Section rollups in multivariate tests for Optimizely Web Experimentation

  • Updated
  • Optimizely Web Experimentation

In a multivariate test (MVT) in Web Experimentation, using section rollups lets you see how each variation of a section performed against the others, summing across all the combinations it appears in. 

Section rollups let you:

  • Get an insight into why a combination won or lost by understanding how a specific section variation contributes to the performance of combinations that use it.

  • Understand how interaction effects impact the performance of combinations. You can make business decisions based on the outcome of an MVT.

  • Get insights from noisy MVT results where none of the combinations reach significance because section rollups are more powerful than combinations.

Section rollups are only available in Optimizely Web Experimentation.

For example, a MVT has two sections (1 and 2) and two variations (A and B). This would generate the following combinations:

  • Section 1: Variation A and Section 2: Variation A – 1A and 2A

  • Section 1: Variation A and Section 2: Variation B –  1A and 2B

  • Section 1: Variation B and Section 2: Variation A – 1B and 2A

  • Section 1: Variation B and Section 2: Variation B –  1B and 2B

Or explained in a table:

Combination Section 1 Section 2
1 Variation A Variation A
2 Variation A Variation B
3 Variation B Variation A
4 Variation B Variation B

If you roll up on Section 1, you can see a comparison for combinations 1 and 2 against combinations 3 and 4. From there, Optimizely measures the overall conversion rate of 1A versus 1B, and averages across the different values for Section 2.

Section rollups are only available for full factorial MVTs. This is because rolling up in a partial factorial MVT is unbalanced, and so there is not an equal representation of all combinations. See Traffic allocation in MVTs: Full factorial versus partial factorial.

Optimizely treats these section rollup A/B tests just like any normal A/B test created outside of an MVT. It calculates significance and confidence intervals in the same way and applies the same False discovery rate (FDR) corrections to account for multiple variations (and multiple metrics if applicable) within that section.

The main difference between a section rollup A/B test and an A/B test on that section run in isolation is that interaction effects can appear in the section rollup A/B test results.

Interaction effects

Interactions are effects that occur only in the presence of two or more combinations together. They can be positive or negative, but either way can make it more difficult to understand what causes the lift in a rollup view.

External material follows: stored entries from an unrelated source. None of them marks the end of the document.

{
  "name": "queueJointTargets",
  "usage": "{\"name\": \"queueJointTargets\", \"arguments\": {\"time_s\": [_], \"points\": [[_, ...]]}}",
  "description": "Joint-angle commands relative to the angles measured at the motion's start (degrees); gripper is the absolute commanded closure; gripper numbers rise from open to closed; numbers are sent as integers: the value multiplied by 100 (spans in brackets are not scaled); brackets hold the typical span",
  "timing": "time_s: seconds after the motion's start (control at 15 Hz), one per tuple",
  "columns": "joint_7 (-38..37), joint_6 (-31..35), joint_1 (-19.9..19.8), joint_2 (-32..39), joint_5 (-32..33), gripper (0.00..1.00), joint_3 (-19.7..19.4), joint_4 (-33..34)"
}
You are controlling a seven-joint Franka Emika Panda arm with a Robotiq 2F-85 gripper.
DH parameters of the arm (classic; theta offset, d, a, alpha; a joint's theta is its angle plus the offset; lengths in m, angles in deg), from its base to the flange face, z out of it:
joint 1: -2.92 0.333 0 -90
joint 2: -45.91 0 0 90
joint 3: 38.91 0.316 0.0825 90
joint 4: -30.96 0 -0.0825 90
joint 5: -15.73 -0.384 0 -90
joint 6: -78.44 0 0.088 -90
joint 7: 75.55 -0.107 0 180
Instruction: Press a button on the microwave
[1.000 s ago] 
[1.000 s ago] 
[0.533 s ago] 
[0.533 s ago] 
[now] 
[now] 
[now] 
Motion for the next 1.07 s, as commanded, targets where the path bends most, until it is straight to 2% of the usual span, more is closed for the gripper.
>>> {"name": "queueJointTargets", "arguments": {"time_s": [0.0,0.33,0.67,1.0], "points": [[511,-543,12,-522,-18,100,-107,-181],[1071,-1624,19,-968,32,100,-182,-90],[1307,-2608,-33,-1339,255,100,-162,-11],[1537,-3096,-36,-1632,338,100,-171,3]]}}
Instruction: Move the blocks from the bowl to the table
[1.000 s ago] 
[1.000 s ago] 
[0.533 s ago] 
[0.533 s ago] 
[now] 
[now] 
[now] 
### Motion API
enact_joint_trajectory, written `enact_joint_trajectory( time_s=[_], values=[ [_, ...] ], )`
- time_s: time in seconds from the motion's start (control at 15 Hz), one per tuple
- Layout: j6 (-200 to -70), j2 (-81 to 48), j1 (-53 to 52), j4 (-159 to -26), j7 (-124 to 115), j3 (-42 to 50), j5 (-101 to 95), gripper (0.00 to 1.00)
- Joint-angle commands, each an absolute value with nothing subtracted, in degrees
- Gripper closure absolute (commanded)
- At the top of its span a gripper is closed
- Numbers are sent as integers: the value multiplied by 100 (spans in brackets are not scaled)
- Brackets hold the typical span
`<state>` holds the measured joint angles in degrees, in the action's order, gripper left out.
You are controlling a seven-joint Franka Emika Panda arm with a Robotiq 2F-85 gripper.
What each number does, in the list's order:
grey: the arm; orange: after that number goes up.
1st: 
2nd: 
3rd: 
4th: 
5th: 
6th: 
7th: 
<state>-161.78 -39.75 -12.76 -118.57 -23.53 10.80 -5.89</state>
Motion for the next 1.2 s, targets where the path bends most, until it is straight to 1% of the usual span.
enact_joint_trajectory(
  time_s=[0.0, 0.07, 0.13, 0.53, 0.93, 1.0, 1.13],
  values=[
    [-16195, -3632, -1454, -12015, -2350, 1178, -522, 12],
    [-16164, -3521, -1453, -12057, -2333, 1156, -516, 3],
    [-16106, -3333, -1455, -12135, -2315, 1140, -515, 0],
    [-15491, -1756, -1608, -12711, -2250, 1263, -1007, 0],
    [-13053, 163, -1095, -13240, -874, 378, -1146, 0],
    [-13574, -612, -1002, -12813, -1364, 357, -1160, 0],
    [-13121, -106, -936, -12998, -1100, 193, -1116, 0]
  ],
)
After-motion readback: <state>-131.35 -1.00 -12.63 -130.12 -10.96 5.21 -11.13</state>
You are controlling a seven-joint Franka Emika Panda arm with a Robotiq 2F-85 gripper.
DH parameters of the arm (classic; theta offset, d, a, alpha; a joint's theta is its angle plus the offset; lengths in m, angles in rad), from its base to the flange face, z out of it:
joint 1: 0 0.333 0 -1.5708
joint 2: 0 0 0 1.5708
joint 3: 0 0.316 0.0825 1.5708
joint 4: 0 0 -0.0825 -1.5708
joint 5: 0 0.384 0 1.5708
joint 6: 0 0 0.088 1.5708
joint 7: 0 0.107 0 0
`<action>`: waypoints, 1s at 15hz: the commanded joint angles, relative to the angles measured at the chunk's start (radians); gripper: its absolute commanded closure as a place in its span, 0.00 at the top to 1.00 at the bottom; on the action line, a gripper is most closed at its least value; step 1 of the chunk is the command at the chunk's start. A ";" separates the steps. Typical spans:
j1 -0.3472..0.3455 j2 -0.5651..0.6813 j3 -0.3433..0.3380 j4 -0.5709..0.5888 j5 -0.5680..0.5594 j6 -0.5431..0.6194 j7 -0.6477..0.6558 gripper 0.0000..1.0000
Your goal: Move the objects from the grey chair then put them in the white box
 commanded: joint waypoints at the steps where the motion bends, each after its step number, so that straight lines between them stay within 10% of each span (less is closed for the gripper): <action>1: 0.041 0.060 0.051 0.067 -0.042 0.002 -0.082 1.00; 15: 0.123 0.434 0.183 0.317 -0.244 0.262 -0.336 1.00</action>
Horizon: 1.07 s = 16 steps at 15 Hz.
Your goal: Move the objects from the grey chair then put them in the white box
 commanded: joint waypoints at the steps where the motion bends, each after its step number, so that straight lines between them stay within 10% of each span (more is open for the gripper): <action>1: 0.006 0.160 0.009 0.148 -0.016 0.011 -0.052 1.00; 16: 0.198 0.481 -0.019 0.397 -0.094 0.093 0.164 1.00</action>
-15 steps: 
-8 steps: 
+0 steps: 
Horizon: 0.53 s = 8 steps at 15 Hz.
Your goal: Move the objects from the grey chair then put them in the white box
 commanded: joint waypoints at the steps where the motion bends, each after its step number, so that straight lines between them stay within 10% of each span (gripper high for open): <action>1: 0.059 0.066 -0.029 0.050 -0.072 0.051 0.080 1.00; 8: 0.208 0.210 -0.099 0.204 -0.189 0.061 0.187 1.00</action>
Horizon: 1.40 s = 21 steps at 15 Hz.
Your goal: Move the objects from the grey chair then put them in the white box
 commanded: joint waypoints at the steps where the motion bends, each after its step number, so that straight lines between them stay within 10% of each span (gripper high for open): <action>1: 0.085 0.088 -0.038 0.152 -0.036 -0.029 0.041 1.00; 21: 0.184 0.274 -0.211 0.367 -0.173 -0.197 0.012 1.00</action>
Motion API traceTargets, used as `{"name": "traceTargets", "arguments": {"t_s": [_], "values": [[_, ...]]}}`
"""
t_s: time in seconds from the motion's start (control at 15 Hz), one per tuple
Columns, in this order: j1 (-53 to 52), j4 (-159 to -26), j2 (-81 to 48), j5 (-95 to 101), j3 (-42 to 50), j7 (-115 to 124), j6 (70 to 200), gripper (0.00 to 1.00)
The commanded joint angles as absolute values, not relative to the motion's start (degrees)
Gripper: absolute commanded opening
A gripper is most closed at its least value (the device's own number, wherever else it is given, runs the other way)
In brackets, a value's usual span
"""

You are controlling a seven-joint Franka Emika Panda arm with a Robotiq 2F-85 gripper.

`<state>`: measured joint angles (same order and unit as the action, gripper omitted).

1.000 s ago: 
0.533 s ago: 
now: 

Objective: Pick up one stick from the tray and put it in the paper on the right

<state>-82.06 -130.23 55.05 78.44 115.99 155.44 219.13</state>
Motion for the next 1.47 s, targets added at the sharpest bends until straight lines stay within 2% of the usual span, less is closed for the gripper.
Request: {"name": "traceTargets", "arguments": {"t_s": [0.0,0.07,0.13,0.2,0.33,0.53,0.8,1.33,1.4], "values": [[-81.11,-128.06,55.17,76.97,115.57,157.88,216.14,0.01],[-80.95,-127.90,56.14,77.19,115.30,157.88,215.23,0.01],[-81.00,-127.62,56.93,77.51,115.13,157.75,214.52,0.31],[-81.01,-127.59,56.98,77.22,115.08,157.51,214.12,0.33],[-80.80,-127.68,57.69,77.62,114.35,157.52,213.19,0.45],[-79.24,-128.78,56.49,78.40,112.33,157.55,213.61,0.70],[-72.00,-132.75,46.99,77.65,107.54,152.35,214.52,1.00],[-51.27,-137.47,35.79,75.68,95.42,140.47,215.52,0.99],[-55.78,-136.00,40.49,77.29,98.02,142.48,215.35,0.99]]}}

For example, suppose that you are using a MVT to test a button’s text color in one section and the button’s background color in another section at the same time. If you test black variations for both text and background simultaneously, the combined effect can have a stronger negative effect than the effects of each variation on its own.

The interaction effect is the additional effect from the two black variations appearing together.

If you run an A/B test on text color alone, the improvement reported on the experimentation results page shows the expected gain in conversions from changing the text color to black.

However, the section rollup A/B test improvement should not be interpreted this way. Since many visitors in that test came from the MVT combination showing black text against a black background, their conversion rate is much lower than expected in cases where the text is black, but the background is not.

Because this effect is absent in the control for the text color section, this would cause the improvement (of a black text over the control text color) reported at the rollup level to be biased downwards.

In other words, the negative response to black text on a black background will make it appear that you should expect a smaller improvement from changing the text color to black than you are likely to get.

Find interaction effects in your results

To help protect yourself against interaction effects unduly influencing your business decisions, Optimizely recommends a section rollup workflow that begins by looking at MVT combinations and proceeds to section rollups.

  1. Examine MVT combinations for statistically significant winners.

    The main reason you would use a MVT in the first place (instead of a standard A/B test) is that the MVT will give you information on potential interaction effects between sections. So the first step should always be to look at the MVT combinations. If you find statistically significant results here, use this combination as a basis for your decision, and do not proceed to the next step in this workflow.

    Otherwise, move on to the section rollup level.

  2. Examine section rollups for statistically significant winners.

    Interaction effects make it more difficult to interpret results at the section rollup level. However, these interaction effects can easily be quite small, or they may have no practical impact. The severity of the interaction effects will determine how you interpret what is reported on your experimentation results page.

To determine whether strong interactions exist, start by comparing the estimated improvement from the variations in the section in question at both:

  • The section rollup level.
  • The slice of the MVT containing combinations with controls in all sections except the section in question.

For example, say you are working with a MVT containing three sections, each with two variations:

Combination Button copy Button background color Button text color
1 Original Original Original
2 Original Original Variation
3 Original Variation Original
4 Original Variation Variation
5 Variation Original Original
6 Variation Original Variation
7 Variation Variation Original
8 Variation Variation Variation

In this example, you want to make a decision based on the rollup for the button copy section. To determine if there are interaction effects in your sections, compare the improvement shown in the button copy section rollup to the metrics shown for combinations 1 and 5 (the combinations where both button background color and button text color use their original colors).

If the MVT is free of interactions, the estimated improvement from these two levels should be close. If they are not—especially when the sample size within each MVT cell is large—then that should be taken as a sign that interactions are present, and you should be cautious in interpreting results at the section rollup level.

If there are no interaction effects, then the improvement reported in the section rollup is equivalent to the improvement that you would see from running this A/B test separately. The improvement you actually observe from deploying the variation should closely match the improvement reported on the results page, regardless of what variations you deploy in the other sections.

If there are interaction effects, then the improvement reported in this section rollup is essentially an average over all the candidate variations in the other sections. The improvement you actually observe from deploying the variation may or may not deviate greatly from the improvement reported on the results page, depending on exactly which combination of variations you deploy from the other sections.

View results for section rollups

To see the results of an experiment broken out on the section rollup level, follow these steps:

  1. In Optimizely Web Experimentation, select your MVT experiment and navigate to the Results.

  2. From the Section dropdown menu, select the section you are interested in.

The results for the rollup you selected appear.